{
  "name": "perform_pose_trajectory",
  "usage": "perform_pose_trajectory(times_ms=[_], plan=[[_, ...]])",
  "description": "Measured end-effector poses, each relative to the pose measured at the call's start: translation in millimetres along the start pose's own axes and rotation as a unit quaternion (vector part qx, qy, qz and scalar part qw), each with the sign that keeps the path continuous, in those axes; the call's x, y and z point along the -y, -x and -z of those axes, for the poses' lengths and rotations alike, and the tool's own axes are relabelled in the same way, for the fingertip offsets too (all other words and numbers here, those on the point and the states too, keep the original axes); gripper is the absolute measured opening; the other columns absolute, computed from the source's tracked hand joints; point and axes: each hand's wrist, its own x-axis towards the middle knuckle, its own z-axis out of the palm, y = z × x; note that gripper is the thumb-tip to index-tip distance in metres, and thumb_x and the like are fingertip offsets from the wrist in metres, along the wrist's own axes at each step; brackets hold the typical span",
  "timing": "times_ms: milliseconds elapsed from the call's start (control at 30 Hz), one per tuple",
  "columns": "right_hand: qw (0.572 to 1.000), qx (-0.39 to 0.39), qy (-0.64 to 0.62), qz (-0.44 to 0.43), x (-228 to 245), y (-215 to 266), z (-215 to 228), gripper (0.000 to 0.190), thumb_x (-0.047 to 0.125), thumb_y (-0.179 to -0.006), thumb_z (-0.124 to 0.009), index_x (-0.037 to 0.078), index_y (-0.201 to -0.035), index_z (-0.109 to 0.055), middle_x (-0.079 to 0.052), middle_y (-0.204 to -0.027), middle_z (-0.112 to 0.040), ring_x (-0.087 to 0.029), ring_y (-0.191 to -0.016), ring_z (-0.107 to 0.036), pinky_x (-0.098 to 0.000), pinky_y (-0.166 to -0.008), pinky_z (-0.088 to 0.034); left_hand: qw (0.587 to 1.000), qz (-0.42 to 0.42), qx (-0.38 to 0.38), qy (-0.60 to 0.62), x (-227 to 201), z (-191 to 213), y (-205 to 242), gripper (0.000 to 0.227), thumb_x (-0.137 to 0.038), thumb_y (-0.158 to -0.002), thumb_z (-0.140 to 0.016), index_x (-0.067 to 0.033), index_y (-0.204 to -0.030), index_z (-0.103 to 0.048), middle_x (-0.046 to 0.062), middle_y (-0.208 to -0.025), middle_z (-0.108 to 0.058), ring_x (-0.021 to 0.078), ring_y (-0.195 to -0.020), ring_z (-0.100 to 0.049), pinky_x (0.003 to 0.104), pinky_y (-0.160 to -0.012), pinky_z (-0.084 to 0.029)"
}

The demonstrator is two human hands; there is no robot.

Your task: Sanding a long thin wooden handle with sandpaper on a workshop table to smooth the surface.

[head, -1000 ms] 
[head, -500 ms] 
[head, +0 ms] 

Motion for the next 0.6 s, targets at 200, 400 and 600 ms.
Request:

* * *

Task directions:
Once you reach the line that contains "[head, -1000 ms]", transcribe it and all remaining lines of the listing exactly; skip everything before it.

Solution for this task:
[head, -1000 ms] 
[head, -500 ms] 
[head, +0 ms] 

Motion for the next 0.6 s, targets at 200, 400 and 600 ms.
Request:

That is the entire output.